Serbian cuisine is largely heterogeneous, with heavy Oriental, Central European, and Mediterranean influences. Despite this, it has evolved and achieved its own culinary identity. Food is very important in Serbian social life, particularly during religious holidays such as Christmas, Easter, and Serbian Orthodox patron saint celebration (slava). Staples of the Serbian diet include bread, meat, fruits, vegetables, and dairy products. Traditionally, three meals are consumed per day. Breakfast generally consists of eggs, meat and bread. Lunch is considered the main meal, and is normally eaten in the afternoon. Bread is the basis of all Serbian meals, and it plays an important role in Serbian cuisine and can be found in religious rituals. A traditional Serbian welcome is to offer bread and salt to guests, and also slatko (fruit preserve). Meat is widely consumed, while fish is eaten to a much lesser extent.
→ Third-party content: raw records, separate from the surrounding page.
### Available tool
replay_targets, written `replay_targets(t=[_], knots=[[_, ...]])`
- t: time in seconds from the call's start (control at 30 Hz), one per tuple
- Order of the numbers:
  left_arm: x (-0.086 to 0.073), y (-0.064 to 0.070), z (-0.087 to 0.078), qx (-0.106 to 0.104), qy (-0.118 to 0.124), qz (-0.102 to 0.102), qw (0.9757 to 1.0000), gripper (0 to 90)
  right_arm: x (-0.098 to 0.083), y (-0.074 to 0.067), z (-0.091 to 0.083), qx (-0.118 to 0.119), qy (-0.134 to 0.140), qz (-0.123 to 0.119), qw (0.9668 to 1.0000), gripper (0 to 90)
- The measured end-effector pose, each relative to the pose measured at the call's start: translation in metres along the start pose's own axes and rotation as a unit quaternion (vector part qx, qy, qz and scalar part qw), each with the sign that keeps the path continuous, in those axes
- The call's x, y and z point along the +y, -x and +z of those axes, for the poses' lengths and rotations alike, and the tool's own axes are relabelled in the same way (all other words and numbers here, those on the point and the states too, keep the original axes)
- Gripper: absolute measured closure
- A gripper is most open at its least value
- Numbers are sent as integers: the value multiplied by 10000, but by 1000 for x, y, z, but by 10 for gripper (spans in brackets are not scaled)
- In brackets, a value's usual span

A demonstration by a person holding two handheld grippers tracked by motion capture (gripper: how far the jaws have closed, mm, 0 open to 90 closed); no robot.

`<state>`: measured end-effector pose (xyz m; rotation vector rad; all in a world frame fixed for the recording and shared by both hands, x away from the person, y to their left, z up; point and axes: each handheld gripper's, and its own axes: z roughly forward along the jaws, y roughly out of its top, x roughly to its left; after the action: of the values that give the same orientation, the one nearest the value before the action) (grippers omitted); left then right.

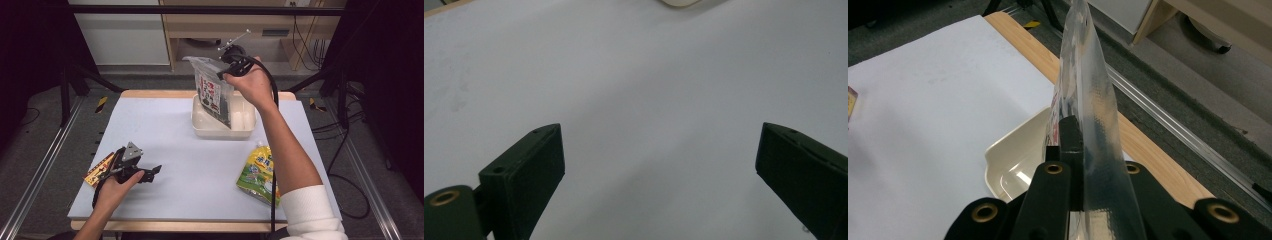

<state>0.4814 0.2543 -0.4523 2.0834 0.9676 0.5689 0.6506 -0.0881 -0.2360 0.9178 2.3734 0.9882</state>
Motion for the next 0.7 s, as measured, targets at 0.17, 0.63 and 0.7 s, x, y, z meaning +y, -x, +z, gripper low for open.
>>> replay_targets(t=[0.17,0.63,0.7], knots=[[0,0,0,-12,-16,11,10000,55,-4,3,0,2,2,55,10000,889],[0,1,1,-22,-28,15,10000,55,-24,13,3,77,-8,345,9994,890],[0,1,1,-22,-30,14,10000,55,-26,15,2,89,5,373,9993,889]])
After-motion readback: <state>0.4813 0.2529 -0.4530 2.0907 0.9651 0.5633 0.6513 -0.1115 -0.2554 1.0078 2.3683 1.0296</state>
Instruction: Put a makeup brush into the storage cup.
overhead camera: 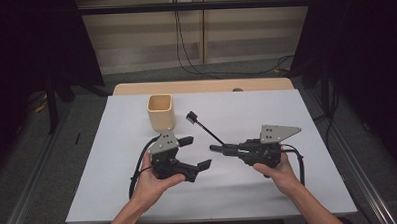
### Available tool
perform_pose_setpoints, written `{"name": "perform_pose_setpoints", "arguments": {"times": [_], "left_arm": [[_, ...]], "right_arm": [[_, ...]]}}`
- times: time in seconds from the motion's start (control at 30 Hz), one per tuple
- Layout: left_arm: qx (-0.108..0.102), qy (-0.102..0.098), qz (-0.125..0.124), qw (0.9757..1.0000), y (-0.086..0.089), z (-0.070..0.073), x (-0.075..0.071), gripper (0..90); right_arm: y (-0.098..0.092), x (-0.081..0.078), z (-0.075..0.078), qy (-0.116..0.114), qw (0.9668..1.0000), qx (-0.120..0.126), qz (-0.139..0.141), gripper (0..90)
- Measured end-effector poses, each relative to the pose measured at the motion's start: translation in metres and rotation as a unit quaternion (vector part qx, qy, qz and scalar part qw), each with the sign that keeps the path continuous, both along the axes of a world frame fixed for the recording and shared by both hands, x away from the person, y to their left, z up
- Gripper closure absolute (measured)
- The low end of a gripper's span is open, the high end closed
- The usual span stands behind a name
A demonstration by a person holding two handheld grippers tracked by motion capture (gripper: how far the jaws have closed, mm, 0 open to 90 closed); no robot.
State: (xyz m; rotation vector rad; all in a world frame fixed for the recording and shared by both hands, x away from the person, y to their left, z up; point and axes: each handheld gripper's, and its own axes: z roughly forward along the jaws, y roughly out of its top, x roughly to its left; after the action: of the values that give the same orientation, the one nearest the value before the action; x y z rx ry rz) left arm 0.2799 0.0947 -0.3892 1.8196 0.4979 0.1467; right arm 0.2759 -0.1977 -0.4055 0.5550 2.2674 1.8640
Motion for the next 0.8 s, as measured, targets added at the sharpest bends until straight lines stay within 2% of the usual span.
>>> {"name": "perform_pose_setpoints", "arguments": {"times": [0.03,0.2,0.27,0.33,0.47,0.63,0.67,0.73,0.8], "left_arm": [[0.001,-0.005,0.002,1.0000,-0.002,0.002,0.001,6.6],[-0.019,-0.007,0.006,0.9998,-0.009,0.009,0.005,5.5],[-0.016,-0.014,0.003,0.9998,-0.011,0.011,0.005,4.6],[-0.028,-0.009,0.003,0.9996,-0.013,0.013,0.007,6.4],[-0.033,-0.012,0.011,0.9993,-0.013,0.015,0.009,10.4],[-0.044,-0.015,0.017,0.9987,-0.012,0.018,0.013,24.2],[-0.048,-0.016,0.017,0.9986,-0.012,0.018,0.013,29.9],[-0.058,-0.016,0.020,0.9980,-0.012,0.020,0.014,32.3],[-0.055,-0.020,0.022,0.9980,-0.012,0.023,0.015,40.0]], "right_arm": [[0.000,0.000,0.000,0.000,1.0000,0.000,0.001,85.7],[0.001,-0.001,0.001,-0.001,1.0000,0.001,0.004,85.7],[0.001,-0.001,0.001,-0.002,1.0000,0.002,0.004,85.7],[0.000,-0.001,0.001,-0.001,1.0000,0.002,0.003,85.7],[0.000,-0.001,0.001,-0.002,1.0000,0.000,0.003,85.7],[0.001,-0.001,0.000,0.002,1.0000,-0.002,0.001,85.7],[0.001,-0.001,-0.001,0.002,1.0000,-0.004,0.000,85.7],[0.001,-0.001,-0.001,0.003,1.0000,-0.003,0.000,85.7],[0.001,0.000,-0.001,0.003,1.0000,-0.002,-0.004,85.7]]}}
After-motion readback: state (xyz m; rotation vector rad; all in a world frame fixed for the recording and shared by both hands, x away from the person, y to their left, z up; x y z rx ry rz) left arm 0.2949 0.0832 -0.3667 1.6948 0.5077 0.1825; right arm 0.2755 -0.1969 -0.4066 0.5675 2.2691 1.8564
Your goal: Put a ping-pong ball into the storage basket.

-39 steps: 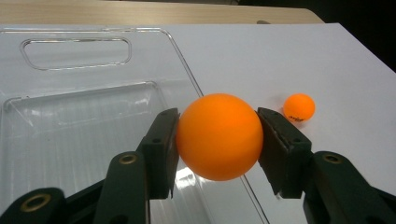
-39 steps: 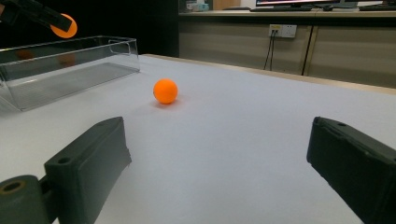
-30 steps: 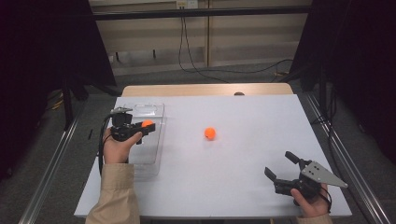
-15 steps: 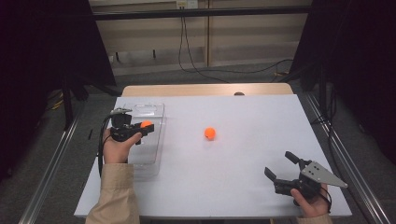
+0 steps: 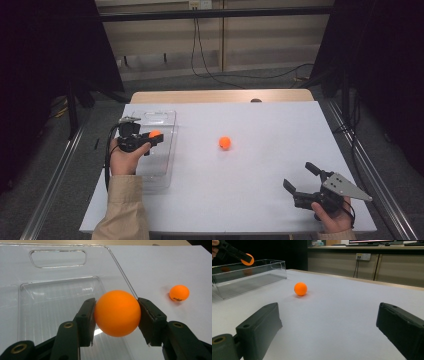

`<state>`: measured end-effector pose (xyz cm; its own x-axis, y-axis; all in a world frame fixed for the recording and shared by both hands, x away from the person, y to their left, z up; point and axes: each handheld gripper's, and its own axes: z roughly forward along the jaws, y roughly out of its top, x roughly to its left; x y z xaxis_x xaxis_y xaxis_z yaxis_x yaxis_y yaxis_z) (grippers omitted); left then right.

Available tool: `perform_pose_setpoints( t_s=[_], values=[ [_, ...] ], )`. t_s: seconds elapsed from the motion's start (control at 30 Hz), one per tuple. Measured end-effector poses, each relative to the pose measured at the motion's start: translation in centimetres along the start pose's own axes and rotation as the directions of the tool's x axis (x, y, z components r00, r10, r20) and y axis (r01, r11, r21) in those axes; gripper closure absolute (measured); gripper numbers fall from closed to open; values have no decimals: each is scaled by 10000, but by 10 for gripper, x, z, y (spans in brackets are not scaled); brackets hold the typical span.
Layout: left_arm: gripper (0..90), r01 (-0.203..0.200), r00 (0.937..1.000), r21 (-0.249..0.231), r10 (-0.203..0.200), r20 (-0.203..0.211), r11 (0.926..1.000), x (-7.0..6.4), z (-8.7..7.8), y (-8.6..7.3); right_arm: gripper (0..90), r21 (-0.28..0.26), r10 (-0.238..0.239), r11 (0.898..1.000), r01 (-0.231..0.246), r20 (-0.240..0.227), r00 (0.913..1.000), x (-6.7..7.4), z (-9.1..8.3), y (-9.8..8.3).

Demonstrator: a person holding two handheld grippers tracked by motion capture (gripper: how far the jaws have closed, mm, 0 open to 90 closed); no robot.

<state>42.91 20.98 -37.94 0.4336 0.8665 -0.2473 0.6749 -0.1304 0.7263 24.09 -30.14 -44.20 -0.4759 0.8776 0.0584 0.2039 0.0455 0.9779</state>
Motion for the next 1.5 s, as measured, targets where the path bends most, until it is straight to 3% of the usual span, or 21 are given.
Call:
perform_pose_setpoints(
  t_s=[0.53, 0.73, 0.9, 1.03, 1.5],
  values=[
    [504, 38, 9997, 107, -35, -244, 9999, 4, 0, -1, 47, 5, -4, 10000, 4, 9, 10000, 0, 0, 0],
    [427, -74, 9990, -59, 71, -448, 10000, 3, -1, -1, 48, 5, -3, 10000, 3, 11, 10000, 0, 0, 0],
    [385, -117, 9992, -122, 112, -382, 9999, 0, -1, -1, 48, 2, -4, 10000, 4, 12, 10000, 0, 0, 0],
    [328, -260, 9990, -176, 254, -355, 9995, -6, -3, 2, 48, -19, -2, 10000, 2, 17, 10000, 0, 0, 0],
    [204, -947, 9948, -349, 959, 330, 9949, -38, -5, 13, 48, 5, -9, 10000, 9, -3, 10000, 0, 0, 0]
  ],
)
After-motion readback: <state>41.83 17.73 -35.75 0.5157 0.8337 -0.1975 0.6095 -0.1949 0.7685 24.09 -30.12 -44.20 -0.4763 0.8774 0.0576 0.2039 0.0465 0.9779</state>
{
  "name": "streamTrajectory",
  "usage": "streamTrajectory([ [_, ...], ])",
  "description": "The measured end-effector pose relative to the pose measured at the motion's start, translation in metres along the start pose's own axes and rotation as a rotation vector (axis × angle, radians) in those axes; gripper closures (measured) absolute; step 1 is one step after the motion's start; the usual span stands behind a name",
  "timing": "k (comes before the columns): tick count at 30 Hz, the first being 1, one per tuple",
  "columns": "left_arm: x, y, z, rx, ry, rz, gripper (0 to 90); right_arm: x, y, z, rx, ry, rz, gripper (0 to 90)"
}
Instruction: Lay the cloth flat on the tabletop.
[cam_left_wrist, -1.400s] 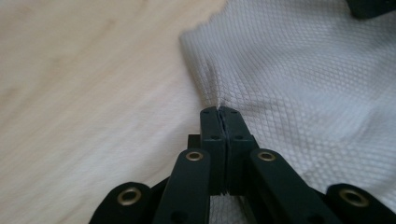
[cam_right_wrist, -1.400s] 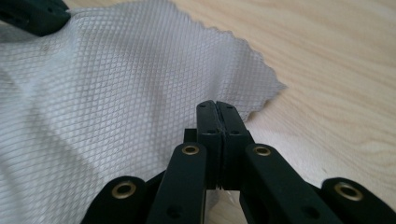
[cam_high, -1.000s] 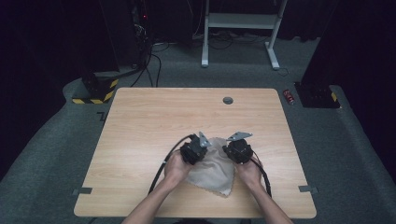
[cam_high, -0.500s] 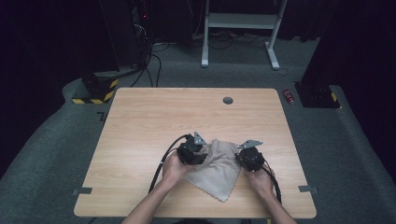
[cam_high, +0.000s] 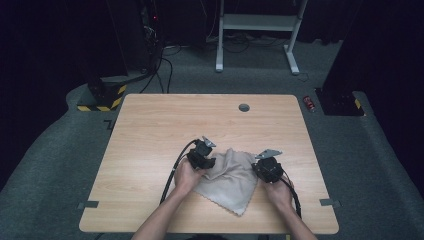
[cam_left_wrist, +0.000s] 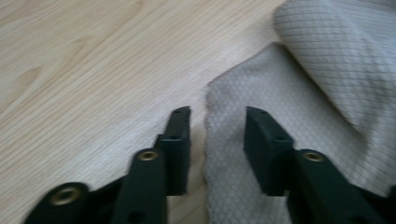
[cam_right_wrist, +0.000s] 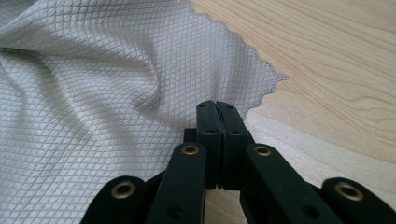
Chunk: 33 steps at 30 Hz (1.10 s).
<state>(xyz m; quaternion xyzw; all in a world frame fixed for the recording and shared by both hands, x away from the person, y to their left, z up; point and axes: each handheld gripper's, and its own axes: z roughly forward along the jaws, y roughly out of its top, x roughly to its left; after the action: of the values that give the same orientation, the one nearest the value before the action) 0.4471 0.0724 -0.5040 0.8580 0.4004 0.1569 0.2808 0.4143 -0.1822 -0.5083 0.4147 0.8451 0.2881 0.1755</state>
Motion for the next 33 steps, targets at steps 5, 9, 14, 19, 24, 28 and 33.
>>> streamTrajectory([
  [5, -0.005, -0.004, -0.008, 0.027, 0.021, 0.093, 89.3, -0.002, -0.001, -0.008, -0.021, 0.006, 0.009, 89.3],
  [9, 0.002, -0.021, -0.032, 0.016, 0.069, 0.092, 89.5, -0.005, -0.003, -0.015, -0.026, 0.009, 0.011, 89.3],
  [14, 0.002, -0.043, -0.043, 0.055, 0.035, 0.062, 83.9, -0.003, -0.003, -0.009, -0.005, 0.038, 0.011, 89.0],
  [19, 0.016, -0.045, -0.045, 0.004, 0.049, -0.021, 67.7, 0.000, 0.005, -0.008, -0.041, 0.012, 0.022, 72.5],
  [24, 0.033, -0.037, -0.036, -0.043, 0.016, -0.121, 62.2, -0.011, 0.010, -0.005, -0.056, -0.005, 0.102, 67.3],
  [28, 0.028, -0.033, -0.024, 0.006, -0.024, -0.073, 77.3, -0.011, 0.012, 0.004, -0.017, 0.000, 0.094, 68.8],
  [33, 0.004, -0.028, -0.034, -0.056, -0.080, 0.052, 88.4, -0.007, 0.012, 0.009, 0.000, 0.018, 0.076, 76.0],
])
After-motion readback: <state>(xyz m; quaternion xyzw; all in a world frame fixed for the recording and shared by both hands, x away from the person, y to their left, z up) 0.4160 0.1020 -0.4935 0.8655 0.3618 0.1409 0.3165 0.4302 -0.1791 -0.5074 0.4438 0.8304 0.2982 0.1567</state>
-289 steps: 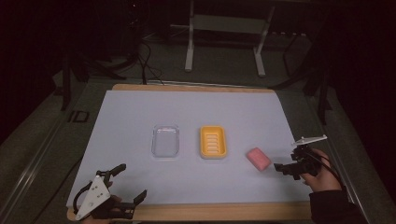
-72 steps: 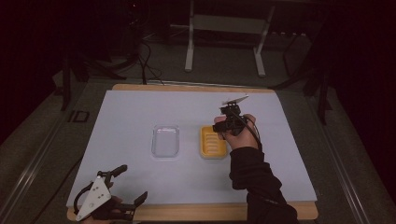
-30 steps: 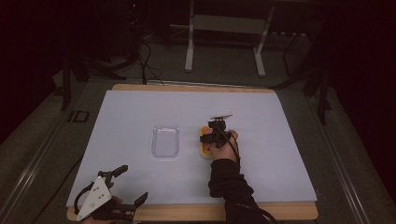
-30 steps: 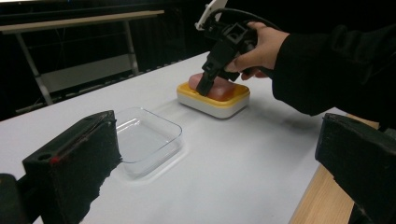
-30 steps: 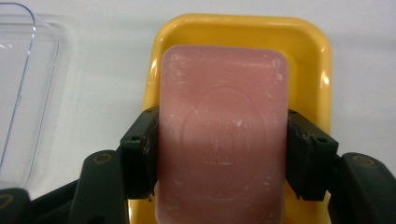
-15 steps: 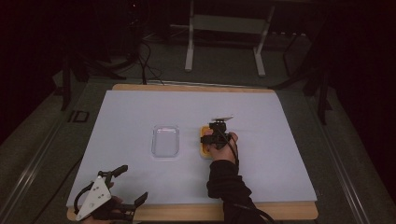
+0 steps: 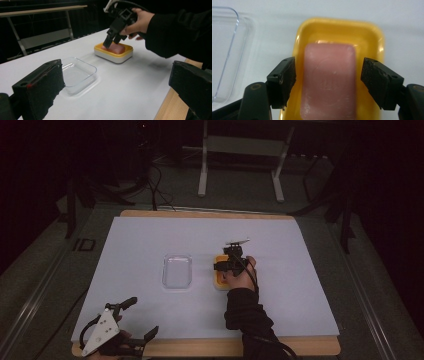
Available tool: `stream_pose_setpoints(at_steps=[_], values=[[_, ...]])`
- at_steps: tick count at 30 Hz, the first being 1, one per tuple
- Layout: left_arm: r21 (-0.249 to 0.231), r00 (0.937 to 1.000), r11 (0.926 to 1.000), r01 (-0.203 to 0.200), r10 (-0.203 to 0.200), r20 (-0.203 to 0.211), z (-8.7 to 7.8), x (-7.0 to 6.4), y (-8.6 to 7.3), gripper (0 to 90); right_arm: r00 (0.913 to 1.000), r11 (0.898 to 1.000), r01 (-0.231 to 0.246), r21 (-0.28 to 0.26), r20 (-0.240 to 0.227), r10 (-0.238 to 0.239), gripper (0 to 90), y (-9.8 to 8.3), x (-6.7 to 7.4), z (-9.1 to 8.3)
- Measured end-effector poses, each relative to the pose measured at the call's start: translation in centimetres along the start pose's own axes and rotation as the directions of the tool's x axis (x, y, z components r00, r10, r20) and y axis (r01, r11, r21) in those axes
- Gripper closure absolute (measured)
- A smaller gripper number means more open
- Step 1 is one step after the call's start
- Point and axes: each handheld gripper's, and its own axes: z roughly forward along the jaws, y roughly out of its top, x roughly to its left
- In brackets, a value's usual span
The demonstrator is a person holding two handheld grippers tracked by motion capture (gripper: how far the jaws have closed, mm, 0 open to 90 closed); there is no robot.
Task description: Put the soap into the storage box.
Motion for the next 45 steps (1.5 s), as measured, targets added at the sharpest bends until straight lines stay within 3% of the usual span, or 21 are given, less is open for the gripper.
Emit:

Serbian specialties include ćevapi (grilled dish of minced meat), pljeskavica (grilled dish consisting of a mixture of spiced minced pork, beef and lamb meat), Karađorđeva šnicla (breaded cutlet dish of veal or pork steak, stuffed with kajmak), gibanica (an egg and cheese pie made with filo dough), kajmak (dairy product similar to clotted cream), proja (cornbread), and kačamak (corn-flour porridge).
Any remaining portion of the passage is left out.